(Stored items from a collection)
------------------------------------
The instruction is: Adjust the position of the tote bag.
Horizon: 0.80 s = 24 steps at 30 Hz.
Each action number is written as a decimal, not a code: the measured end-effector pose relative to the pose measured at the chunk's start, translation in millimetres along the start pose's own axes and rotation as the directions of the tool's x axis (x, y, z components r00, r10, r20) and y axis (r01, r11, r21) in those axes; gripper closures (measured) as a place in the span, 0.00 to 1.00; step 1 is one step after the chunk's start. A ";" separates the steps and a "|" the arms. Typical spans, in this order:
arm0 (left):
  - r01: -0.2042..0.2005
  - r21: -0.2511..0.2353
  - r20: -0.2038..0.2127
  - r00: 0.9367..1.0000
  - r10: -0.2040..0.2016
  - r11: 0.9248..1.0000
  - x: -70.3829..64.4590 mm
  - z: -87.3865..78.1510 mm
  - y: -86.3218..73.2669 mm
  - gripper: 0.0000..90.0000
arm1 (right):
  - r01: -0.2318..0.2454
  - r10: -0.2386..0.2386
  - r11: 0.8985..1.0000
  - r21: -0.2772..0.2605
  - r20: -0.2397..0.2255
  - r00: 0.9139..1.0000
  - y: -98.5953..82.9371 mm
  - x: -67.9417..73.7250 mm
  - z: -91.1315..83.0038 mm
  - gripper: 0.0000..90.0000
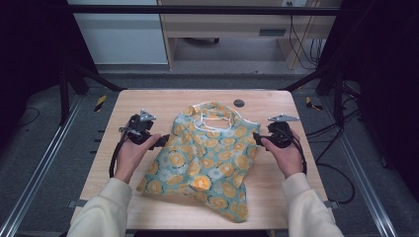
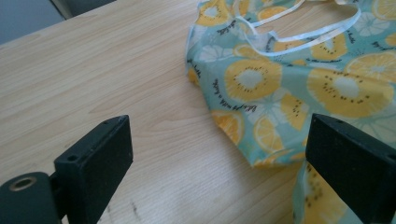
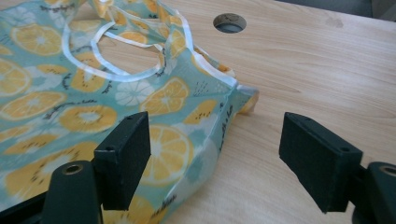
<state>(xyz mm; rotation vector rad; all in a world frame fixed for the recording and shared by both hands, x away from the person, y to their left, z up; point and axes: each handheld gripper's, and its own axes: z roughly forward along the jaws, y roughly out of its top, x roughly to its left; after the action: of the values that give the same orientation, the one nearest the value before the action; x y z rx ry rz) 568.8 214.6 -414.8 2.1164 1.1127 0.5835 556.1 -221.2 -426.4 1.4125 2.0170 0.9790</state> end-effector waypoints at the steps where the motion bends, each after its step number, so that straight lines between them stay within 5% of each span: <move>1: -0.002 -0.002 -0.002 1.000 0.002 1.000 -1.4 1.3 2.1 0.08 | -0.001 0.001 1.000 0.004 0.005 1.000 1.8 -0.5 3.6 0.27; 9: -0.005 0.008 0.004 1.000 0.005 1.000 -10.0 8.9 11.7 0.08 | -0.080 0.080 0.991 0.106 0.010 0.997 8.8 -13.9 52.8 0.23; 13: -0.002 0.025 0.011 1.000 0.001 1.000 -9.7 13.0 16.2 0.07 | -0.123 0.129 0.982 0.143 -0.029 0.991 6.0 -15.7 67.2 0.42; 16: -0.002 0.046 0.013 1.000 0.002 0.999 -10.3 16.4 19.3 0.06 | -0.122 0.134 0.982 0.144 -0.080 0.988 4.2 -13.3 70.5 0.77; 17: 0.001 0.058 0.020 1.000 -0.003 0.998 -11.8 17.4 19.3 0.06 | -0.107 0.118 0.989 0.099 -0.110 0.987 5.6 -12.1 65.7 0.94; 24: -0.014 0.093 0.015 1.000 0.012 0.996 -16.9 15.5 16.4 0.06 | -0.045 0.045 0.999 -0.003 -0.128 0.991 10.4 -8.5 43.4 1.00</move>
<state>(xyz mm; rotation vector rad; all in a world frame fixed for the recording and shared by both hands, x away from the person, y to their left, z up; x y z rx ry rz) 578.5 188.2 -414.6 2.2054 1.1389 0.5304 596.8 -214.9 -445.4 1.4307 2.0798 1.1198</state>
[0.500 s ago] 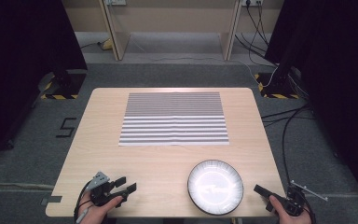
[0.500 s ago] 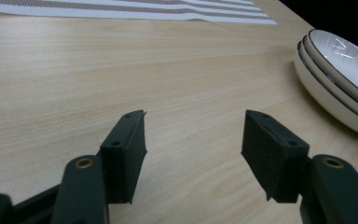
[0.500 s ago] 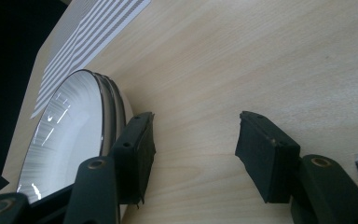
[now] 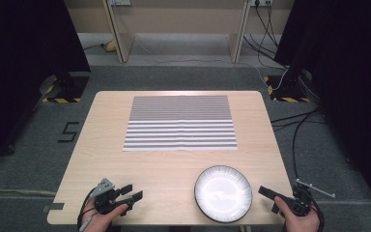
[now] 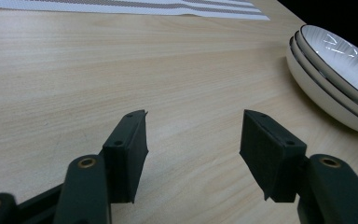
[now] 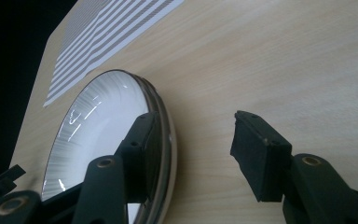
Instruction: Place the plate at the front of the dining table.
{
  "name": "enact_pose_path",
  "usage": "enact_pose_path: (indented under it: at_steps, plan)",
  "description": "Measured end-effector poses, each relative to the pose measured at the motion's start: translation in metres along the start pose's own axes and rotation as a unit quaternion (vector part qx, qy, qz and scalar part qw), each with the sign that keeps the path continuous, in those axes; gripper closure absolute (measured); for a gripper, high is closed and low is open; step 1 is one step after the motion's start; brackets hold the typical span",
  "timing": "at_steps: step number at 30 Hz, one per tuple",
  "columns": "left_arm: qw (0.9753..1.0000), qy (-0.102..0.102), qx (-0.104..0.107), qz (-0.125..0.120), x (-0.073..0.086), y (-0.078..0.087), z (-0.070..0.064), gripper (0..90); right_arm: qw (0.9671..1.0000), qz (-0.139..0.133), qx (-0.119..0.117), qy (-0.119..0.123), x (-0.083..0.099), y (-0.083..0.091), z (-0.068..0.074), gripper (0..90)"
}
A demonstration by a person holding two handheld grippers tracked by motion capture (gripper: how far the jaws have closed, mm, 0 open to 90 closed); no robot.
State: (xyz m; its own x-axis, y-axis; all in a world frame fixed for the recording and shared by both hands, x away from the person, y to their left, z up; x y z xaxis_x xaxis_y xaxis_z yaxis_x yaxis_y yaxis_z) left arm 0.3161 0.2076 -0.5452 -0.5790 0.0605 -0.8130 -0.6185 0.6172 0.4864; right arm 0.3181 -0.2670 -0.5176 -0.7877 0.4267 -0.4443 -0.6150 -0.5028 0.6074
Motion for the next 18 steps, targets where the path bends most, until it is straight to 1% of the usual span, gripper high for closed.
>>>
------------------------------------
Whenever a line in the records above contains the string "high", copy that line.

  "description": "Measured end-effector poses, each relative to the pose measured at the motion's start: translation in metres along the start pose's own axes and rotation as a unit quaternion (vector part qx, qy, qz and scalar part qw), each with the sign that keeps the path continuous, in those axes; gripper closure absolute (measured); for a gripper, high is closed and low is open; step 1 is one step after the motion's start; brackets hold the typical span",
Motion for the next 18 steps, targets where the path bends most, until it is straight to 1% of the usual span, gripper high for closed.

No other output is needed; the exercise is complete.